Não podemos perder de vista que a tarifa de importação funciona geralmente como uma compensação apenas parcial de diversos fatores que oneram a capacidade de competir das empresas brasileiras. Refiro-me às elevadas taxas de juro, à escassez de crédito, aos recorrentes períodos de sobrevalorização cambial, ao peso e às distorções da tributação, às deficiências de infra-estrutura, entre outros fatores. Como expor as empresas brasileiras a uma nova rodada de abertura comercial sem ter enfrentado esses problemas?
Alguns problemas até se agravaram no passado recente. É o caso da taxa de câmbio, por exemplo. Nada menos recomendável do que combinar câmbio forte com abertura comercial. É a receita infalível para desequilíbrios nas contas externas, crescimento econômico medíocre e destruição de empresas e empregos.
O leitor é testemunha. Tenho sido, nesta coluna, um crítico incansável da política econômica desde os tempos de Fernando Henrique Cardoso. É triste ser obrigado a registrar que, em vez de melhorar, as políticas econômicas têm piorado, pelo menos algumas delas. O ministro Palocci começou sua trajetória no governo copiando quase integralmente as políticas macroeconômicas do segundo mandato de FHC. Menos mal, uma vez que as políticas do primeiro mandato de FHC foram ainda mais problemáticas. Infelizmente, pouco a pouco, a equipe econômica do governo Lula mostra-se inclinada a repetir alguns erros do primeiro governo FHC. Primeiro, permitiu essa enorme e perigosa sobrevalorização cambial, que faz lembrar os absurdos cometidos nesse terreno no período 1994-1998. Agora, ameaça com o corte unilateral de tarifas de importação. Ora, foi exatamente essa combinação de real valorizado e abertura às importações que gerou os grandes desequilíbrios externos da primeira fase do Plano Real.
Boa parte da indústria nacional atravessa fase de grande dificuldade. Muitas empresas lutam para sobreviver.

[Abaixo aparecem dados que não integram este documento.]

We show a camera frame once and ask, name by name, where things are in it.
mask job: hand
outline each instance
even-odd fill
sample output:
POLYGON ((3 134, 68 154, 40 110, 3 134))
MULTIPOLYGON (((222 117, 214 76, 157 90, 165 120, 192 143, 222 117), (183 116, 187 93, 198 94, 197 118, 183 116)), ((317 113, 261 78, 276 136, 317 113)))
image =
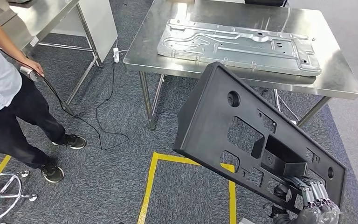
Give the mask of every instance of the hand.
POLYGON ((22 64, 27 68, 35 70, 40 76, 44 77, 43 68, 39 63, 34 62, 29 58, 26 58, 22 64))

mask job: shoe sole
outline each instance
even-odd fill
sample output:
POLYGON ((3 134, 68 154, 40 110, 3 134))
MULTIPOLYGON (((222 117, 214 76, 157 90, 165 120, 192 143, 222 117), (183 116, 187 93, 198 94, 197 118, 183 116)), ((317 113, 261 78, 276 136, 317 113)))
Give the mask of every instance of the shoe sole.
MULTIPOLYGON (((69 148, 71 148, 71 149, 82 149, 82 148, 84 148, 86 145, 87 145, 87 141, 86 141, 86 139, 84 139, 83 137, 81 137, 81 136, 78 136, 79 138, 81 138, 81 139, 83 139, 86 143, 84 144, 84 146, 82 146, 82 147, 72 147, 72 146, 69 146, 69 148)), ((57 143, 54 143, 54 142, 51 142, 53 145, 55 145, 55 146, 60 146, 59 144, 57 144, 57 143)))
MULTIPOLYGON (((59 170, 61 171, 61 173, 62 173, 62 179, 64 179, 64 171, 61 169, 61 167, 58 167, 59 168, 59 170)), ((60 181, 62 181, 62 179, 60 179, 59 181, 52 181, 52 180, 49 180, 49 179, 47 179, 46 177, 44 177, 44 179, 46 179, 46 181, 48 181, 48 182, 50 182, 50 183, 58 183, 58 182, 60 182, 60 181)))

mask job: black plastic part
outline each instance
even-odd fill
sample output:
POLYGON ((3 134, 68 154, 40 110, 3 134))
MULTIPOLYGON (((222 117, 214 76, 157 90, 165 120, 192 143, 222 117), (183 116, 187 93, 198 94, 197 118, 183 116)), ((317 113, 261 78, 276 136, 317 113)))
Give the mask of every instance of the black plastic part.
POLYGON ((261 6, 282 6, 284 0, 245 0, 246 4, 261 5, 261 6))
POLYGON ((300 193, 297 189, 288 186, 292 193, 285 201, 268 187, 270 179, 288 185, 280 178, 287 163, 307 162, 307 170, 325 180, 330 199, 338 206, 341 204, 345 166, 221 63, 206 67, 180 109, 178 120, 179 129, 173 146, 175 152, 271 202, 294 213, 300 212, 294 207, 300 193), (233 118, 239 118, 262 135, 254 143, 251 153, 227 140, 233 118), (265 118, 272 122, 273 128, 265 125, 265 118), (220 165, 221 154, 227 152, 238 159, 234 173, 220 165), (246 178, 246 174, 254 169, 262 173, 261 182, 257 184, 246 178))
POLYGON ((280 209, 275 205, 272 205, 271 207, 272 207, 272 211, 271 211, 271 215, 269 215, 270 218, 274 218, 277 214, 284 215, 288 213, 286 209, 280 209))

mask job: round hole
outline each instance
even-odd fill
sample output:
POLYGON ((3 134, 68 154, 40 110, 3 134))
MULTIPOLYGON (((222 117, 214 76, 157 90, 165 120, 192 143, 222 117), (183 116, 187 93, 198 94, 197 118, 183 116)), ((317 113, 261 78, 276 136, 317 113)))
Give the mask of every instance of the round hole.
POLYGON ((327 171, 327 175, 330 179, 333 179, 334 177, 334 170, 332 167, 329 167, 329 170, 327 171))
POLYGON ((232 107, 238 107, 240 105, 240 96, 237 92, 231 91, 227 95, 228 104, 232 107))

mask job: black pants
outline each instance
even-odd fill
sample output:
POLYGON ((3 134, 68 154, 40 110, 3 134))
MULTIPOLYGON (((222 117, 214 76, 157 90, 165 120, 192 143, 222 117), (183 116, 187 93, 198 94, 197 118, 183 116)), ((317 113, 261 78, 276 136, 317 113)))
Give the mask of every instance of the black pants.
POLYGON ((39 126, 55 143, 65 142, 65 129, 48 112, 48 104, 34 82, 21 75, 22 87, 9 107, 0 110, 0 153, 10 155, 31 168, 46 164, 50 157, 28 144, 16 117, 39 126))

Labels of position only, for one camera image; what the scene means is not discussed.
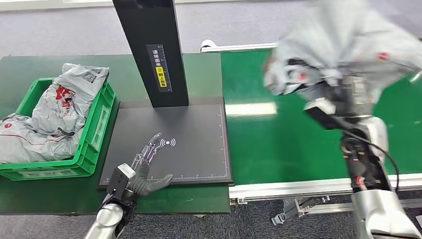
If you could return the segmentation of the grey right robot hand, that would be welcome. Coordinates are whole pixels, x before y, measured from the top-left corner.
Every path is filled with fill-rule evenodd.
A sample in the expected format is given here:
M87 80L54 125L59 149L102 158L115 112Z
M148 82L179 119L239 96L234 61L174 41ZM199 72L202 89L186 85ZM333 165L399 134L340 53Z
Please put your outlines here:
M316 107L327 115L346 118L372 114L372 100L365 78L359 75L344 75L335 86L326 81L301 86L297 92L308 102L306 109Z

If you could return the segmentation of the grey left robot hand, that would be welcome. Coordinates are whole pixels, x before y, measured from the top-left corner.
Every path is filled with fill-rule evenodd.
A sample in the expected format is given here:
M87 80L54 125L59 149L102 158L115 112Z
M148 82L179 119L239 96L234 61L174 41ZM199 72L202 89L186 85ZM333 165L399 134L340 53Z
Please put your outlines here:
M147 180L152 159L155 157L157 151L162 147L159 143L161 136L161 132L154 135L144 146L142 151L136 154L134 158L136 175L131 179L128 189L139 196L147 196L152 192L163 189L167 187L173 179L173 175L168 174L158 181Z

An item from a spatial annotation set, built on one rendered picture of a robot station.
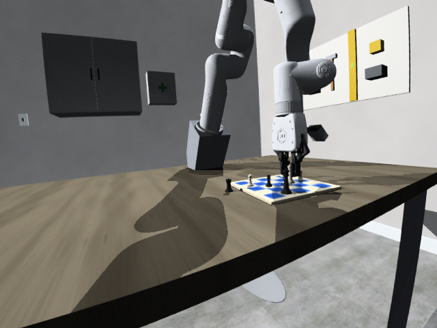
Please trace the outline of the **blue and cream chessboard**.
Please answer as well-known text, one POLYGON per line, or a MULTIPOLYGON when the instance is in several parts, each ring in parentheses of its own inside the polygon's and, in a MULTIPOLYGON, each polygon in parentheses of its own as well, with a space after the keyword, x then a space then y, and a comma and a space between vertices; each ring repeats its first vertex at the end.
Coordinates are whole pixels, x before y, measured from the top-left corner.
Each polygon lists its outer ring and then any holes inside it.
POLYGON ((292 192, 292 194, 289 195, 281 194, 284 177, 280 177, 280 175, 270 177, 272 187, 266 187, 267 177, 251 179, 253 183, 252 187, 247 186, 249 180, 231 182, 231 186, 271 205, 341 188, 341 186, 335 184, 328 184, 306 178, 303 178, 304 181, 297 181, 298 177, 293 177, 292 179, 295 183, 289 183, 290 191, 292 192))

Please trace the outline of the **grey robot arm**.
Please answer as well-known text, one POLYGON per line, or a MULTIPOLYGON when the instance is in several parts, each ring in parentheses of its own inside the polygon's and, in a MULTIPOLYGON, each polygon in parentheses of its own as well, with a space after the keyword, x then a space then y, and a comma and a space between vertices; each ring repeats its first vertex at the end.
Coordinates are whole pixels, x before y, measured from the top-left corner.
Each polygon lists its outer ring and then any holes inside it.
MULTIPOLYGON (((303 95, 329 85, 337 74, 336 66, 329 59, 310 60, 309 47, 315 27, 310 0, 264 1, 275 3, 285 35, 286 62, 274 69, 275 114, 303 112, 303 95)), ((216 53, 206 61, 201 123, 198 121, 196 125, 203 133, 223 132, 226 79, 238 79, 246 70, 254 43, 252 29, 244 25, 246 7, 246 0, 223 0, 215 42, 231 54, 216 53)), ((307 133, 313 141, 325 141, 328 137, 321 124, 309 125, 307 133)))

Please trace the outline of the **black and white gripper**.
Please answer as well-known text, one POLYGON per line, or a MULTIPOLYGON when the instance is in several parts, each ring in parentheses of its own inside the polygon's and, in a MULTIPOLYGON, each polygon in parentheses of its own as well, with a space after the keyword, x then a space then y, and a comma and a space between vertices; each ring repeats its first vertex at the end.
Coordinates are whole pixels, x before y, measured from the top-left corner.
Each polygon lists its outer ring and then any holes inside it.
POLYGON ((284 174, 285 167, 290 165, 290 176, 300 176, 300 162, 310 153, 307 122, 303 112, 275 114, 272 125, 272 149, 279 158, 281 175, 284 174), (288 161, 289 152, 292 163, 288 161))

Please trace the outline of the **white pawn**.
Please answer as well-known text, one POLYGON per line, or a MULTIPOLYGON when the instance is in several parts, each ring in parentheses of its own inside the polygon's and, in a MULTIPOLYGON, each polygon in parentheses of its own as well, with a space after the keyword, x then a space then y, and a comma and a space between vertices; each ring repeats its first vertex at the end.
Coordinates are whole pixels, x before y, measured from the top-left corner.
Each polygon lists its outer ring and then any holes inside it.
POLYGON ((304 181, 302 178, 302 170, 300 171, 300 176, 298 177, 297 181, 304 181))
POLYGON ((248 178, 249 179, 249 183, 247 184, 247 186, 248 187, 252 187, 253 186, 253 183, 252 183, 252 180, 251 180, 252 179, 252 175, 249 174, 248 177, 249 177, 248 178))

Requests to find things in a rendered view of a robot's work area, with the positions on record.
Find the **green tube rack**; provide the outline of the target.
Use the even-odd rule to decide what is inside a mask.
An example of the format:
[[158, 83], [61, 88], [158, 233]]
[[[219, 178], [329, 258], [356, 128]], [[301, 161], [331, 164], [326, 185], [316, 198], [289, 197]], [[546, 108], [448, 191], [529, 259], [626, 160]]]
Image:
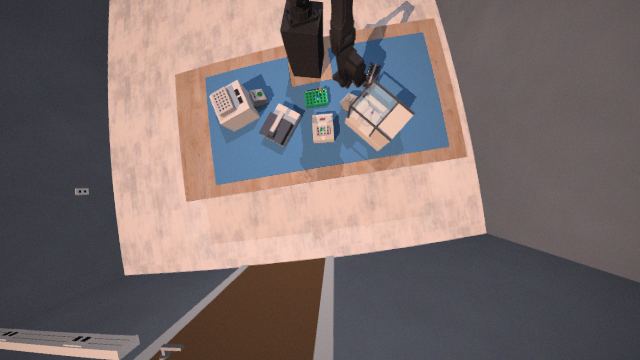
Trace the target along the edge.
[[[317, 95], [319, 96], [319, 99], [316, 98]], [[312, 90], [312, 91], [306, 91], [306, 92], [304, 92], [304, 97], [305, 97], [306, 108], [313, 108], [313, 107], [319, 107], [319, 106], [328, 105], [328, 97], [327, 97], [326, 88], [321, 89], [321, 93], [319, 92], [319, 89], [318, 90]]]

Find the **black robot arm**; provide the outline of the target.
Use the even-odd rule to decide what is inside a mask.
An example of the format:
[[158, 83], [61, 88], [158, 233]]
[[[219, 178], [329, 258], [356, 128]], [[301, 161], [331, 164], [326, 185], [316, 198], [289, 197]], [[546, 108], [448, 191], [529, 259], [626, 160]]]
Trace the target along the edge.
[[[285, 9], [285, 13], [291, 28], [318, 20], [318, 14], [312, 1], [289, 0], [289, 2], [290, 7]], [[364, 59], [353, 48], [356, 40], [353, 0], [331, 0], [329, 33], [331, 51], [336, 56], [337, 66], [345, 68], [345, 70], [339, 69], [340, 79], [344, 82], [350, 79], [356, 88], [361, 87], [366, 81], [367, 74], [364, 72], [366, 69]]]

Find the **blue bench mat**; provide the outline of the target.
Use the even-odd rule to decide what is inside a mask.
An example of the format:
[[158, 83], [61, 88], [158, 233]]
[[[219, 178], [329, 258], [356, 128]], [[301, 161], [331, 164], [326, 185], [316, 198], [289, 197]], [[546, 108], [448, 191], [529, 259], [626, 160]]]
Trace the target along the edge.
[[[350, 93], [333, 79], [291, 87], [287, 57], [205, 78], [210, 140], [216, 185], [339, 165], [381, 157], [450, 147], [437, 85], [424, 34], [415, 33], [355, 43], [366, 64], [381, 65], [377, 82], [415, 114], [379, 151], [352, 130], [340, 107]], [[257, 109], [259, 119], [235, 132], [222, 126], [210, 95], [238, 80], [248, 91], [262, 89], [269, 101]], [[327, 89], [328, 105], [306, 108], [304, 92]], [[259, 133], [278, 104], [301, 119], [285, 147]], [[312, 115], [332, 114], [334, 142], [314, 143]]]

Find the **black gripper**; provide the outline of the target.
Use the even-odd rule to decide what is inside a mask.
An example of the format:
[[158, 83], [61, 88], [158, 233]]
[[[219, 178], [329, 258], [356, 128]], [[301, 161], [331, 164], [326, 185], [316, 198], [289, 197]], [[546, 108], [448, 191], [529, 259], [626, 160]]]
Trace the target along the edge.
[[[340, 67], [338, 67], [338, 69], [345, 70], [345, 68], [340, 68]], [[344, 82], [342, 79], [340, 79], [338, 71], [332, 76], [332, 78], [333, 78], [334, 81], [337, 81], [339, 83], [339, 85], [341, 85], [342, 88], [346, 87], [346, 85], [348, 86], [346, 88], [349, 88], [351, 83], [352, 83], [352, 81], [350, 79], [347, 80], [346, 82]]]

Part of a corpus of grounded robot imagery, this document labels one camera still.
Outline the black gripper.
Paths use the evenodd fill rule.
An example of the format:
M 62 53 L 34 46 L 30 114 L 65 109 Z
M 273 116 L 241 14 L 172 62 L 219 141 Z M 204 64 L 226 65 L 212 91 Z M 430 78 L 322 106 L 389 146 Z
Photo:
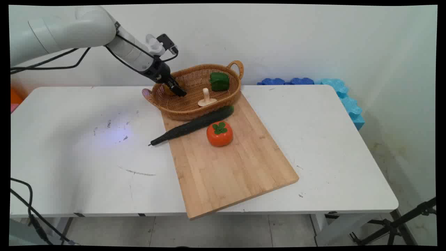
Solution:
M 165 62 L 162 62 L 161 59 L 153 59 L 150 67 L 144 70 L 142 75 L 150 78 L 155 83 L 164 84 L 164 93 L 166 95 L 184 97 L 187 94 L 179 82 L 171 76 L 170 67 Z

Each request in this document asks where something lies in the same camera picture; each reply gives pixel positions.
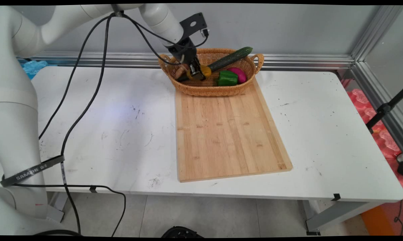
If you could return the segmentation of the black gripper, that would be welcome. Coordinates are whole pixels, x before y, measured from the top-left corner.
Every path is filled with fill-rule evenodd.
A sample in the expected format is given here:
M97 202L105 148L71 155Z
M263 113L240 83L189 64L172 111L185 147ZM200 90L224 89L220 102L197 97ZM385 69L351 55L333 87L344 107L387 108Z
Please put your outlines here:
M169 43L168 51L175 58L175 62L168 61L170 65L185 64L189 66L187 77L190 80L203 81L204 74L200 61L197 58L197 48L189 37L181 39L177 44Z

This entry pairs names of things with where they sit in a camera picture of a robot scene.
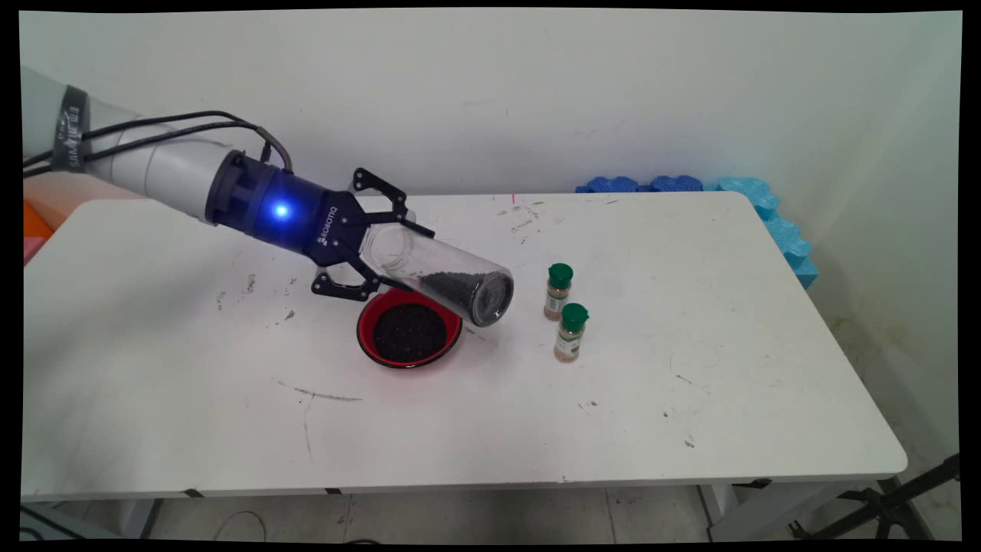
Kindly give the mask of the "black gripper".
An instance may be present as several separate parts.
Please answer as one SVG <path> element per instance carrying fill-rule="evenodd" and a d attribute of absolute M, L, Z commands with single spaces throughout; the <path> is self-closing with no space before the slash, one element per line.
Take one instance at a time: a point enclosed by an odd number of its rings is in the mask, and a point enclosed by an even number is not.
<path fill-rule="evenodd" d="M 364 191 L 381 192 L 390 201 L 390 210 L 361 209 L 353 193 Z M 352 257 L 359 254 L 368 226 L 397 223 L 426 238 L 434 238 L 435 232 L 409 220 L 406 193 L 364 168 L 354 171 L 353 193 L 330 191 L 293 172 L 232 151 L 213 179 L 205 219 L 311 259 L 321 266 L 311 285 L 311 292 L 318 296 L 368 301 L 382 287 L 412 292 L 402 282 Z M 334 281 L 328 268 L 340 265 L 349 265 L 363 277 L 363 283 Z"/>

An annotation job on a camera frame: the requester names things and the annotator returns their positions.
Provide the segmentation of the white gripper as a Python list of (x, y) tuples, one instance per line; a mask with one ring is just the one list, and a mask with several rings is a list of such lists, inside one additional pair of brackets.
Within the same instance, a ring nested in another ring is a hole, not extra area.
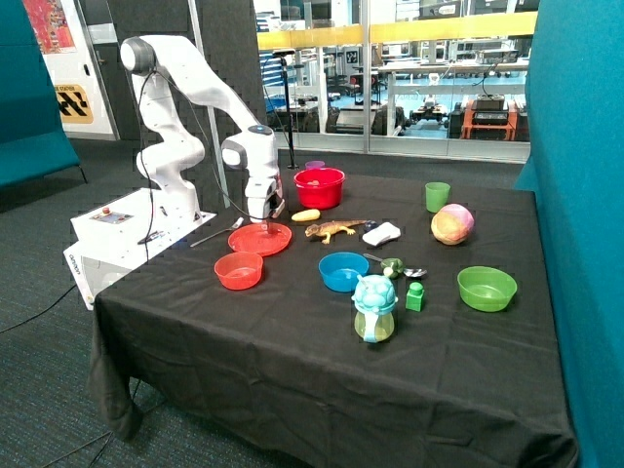
[(245, 188), (245, 197), (250, 221), (263, 221), (263, 231), (270, 234), (271, 223), (267, 219), (277, 218), (286, 206), (281, 177), (251, 176)]

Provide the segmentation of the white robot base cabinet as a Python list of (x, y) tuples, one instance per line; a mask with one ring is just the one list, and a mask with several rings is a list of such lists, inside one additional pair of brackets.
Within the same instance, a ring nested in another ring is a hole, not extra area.
[(63, 254), (85, 306), (93, 309), (98, 293), (214, 217), (197, 208), (185, 212), (148, 188), (73, 217), (77, 242)]

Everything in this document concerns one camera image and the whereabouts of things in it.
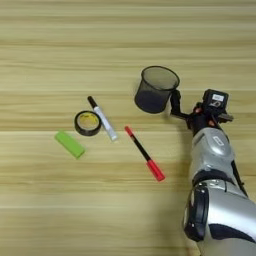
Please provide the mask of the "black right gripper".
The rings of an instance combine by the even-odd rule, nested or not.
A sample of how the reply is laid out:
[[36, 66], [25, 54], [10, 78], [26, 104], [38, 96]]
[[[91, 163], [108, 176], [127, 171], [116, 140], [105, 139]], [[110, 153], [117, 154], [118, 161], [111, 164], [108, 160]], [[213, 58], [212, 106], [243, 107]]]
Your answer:
[[220, 124], [232, 122], [234, 117], [226, 110], [205, 105], [198, 102], [190, 115], [183, 113], [180, 106], [181, 95], [178, 90], [174, 90], [170, 97], [171, 114], [177, 118], [187, 120], [187, 126], [196, 135], [204, 128], [214, 128], [221, 130]]

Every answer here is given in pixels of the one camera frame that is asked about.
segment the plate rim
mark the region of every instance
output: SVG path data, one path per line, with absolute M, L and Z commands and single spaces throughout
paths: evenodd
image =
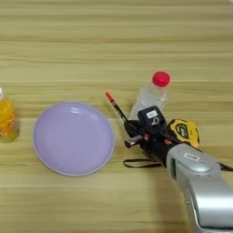
M 69 174 L 69 173 L 66 173 L 66 172 L 61 172 L 61 171 L 58 171 L 57 169 L 54 169 L 52 168 L 51 166 L 49 166 L 39 155 L 38 153 L 38 150 L 36 149 L 36 146 L 35 146 L 35 130 L 36 130 L 36 126 L 41 118 L 41 116 L 47 112 L 48 110 L 50 110 L 52 107 L 55 107 L 55 106 L 59 106 L 59 105 L 63 105 L 63 104 L 81 104 L 81 105 L 84 105 L 84 106 L 88 106 L 90 108 L 93 108 L 99 115 L 101 115 L 106 123 L 108 124 L 108 127 L 109 127 L 109 130 L 111 132 L 111 135 L 112 135 L 112 147 L 111 147 L 111 150 L 110 150 L 110 153 L 106 159 L 106 161 L 104 163 L 102 163 L 101 165 L 99 165 L 97 168 L 91 170 L 91 171 L 88 171 L 88 172 L 85 172 L 85 173 L 82 173 L 82 174 Z M 63 102 L 58 102 L 50 107 L 48 107 L 47 109 L 45 109 L 40 115 L 39 117 L 37 118 L 35 124 L 34 124 L 34 127 L 33 127 L 33 146 L 34 146 L 34 150 L 35 150 L 35 153 L 36 153 L 36 156 L 39 158 L 39 160 L 47 167 L 49 168 L 51 171 L 54 171 L 56 172 L 57 174 L 60 174 L 60 175 L 65 175 L 65 176 L 70 176 L 70 177 L 82 177 L 82 176 L 86 176 L 86 175 L 89 175 L 89 174 L 92 174 L 92 173 L 95 173 L 97 172 L 99 169 L 101 169 L 102 167 L 104 167 L 106 165 L 106 163 L 110 160 L 110 158 L 112 157 L 113 153 L 114 153 L 114 150 L 115 150 L 115 146 L 116 146 L 116 138 L 115 138 L 115 132 L 109 122 L 109 120 L 106 118 L 106 116 L 100 111 L 98 110 L 96 107 L 94 106 L 91 106 L 85 102 L 78 102 L 78 101 L 63 101 Z

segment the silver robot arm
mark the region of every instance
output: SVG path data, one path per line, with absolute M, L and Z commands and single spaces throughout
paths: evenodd
M 233 189 L 217 160 L 179 144 L 167 154 L 167 171 L 184 193 L 193 233 L 233 232 Z

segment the purple plate
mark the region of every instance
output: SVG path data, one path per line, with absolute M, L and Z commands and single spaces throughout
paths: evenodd
M 99 170 L 115 145 L 112 127 L 97 109 L 78 102 L 49 107 L 34 129 L 35 151 L 55 172 L 82 176 Z

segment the black cable
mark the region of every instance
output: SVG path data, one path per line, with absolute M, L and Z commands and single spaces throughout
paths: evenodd
M 140 165 L 140 166 L 129 165 L 129 163 L 135 163 L 135 162 L 147 162 L 148 164 Z M 151 159 L 146 159 L 146 158 L 126 159 L 123 161 L 123 164 L 125 167 L 129 167 L 129 168 L 145 168 L 145 167 L 161 167 L 162 166 L 160 163 L 155 162 Z
M 230 171 L 230 172 L 233 172 L 233 167 L 230 167 L 230 166 L 227 166 L 225 164 L 222 164 L 222 163 L 219 163 L 220 166 L 221 166 L 221 170 L 222 171 Z

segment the red bottle cap
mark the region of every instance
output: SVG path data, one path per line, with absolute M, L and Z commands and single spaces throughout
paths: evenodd
M 159 71 L 153 75 L 152 82 L 156 86 L 165 87 L 169 84 L 171 78 L 168 73 Z

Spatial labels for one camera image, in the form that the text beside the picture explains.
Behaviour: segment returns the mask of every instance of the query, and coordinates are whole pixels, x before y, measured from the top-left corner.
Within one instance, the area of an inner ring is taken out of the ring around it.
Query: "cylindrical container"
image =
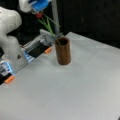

Algumas estão transferindo suas atividades produtivas para outros países. O presidente da Federação das Indústrias do Estado do Paraná, Rodrigo da Rocha Loures, não exagerou quando escreveu, em carta publicada pela Folha no domingo passado: "A indústria nacional está fragilizada, sufocada pela atual política econômica de juros elevados, pela tributação exorbitante, pelo câmbio sobrevalorizado e pela redução dos investimentos em infra-estrutura. O atual modelo tem contribuído para um processo contínuo e crônico -que agora chega a ser agudo- de desindustrialização precoce da nossa economia. (...) Dessa maneira, seguimos por caminho seguro de servidão consentida."


Paulo Nogueira Batista Jr., 50, economista e professor da FGV-EAESP, escreve às quintas-feiras nesta coluna. É autor do livro "O Brasil e a Economia Internacional: Recuperação e Defesa da Autonomia Nacional" (Campus/Elsevier, 2005).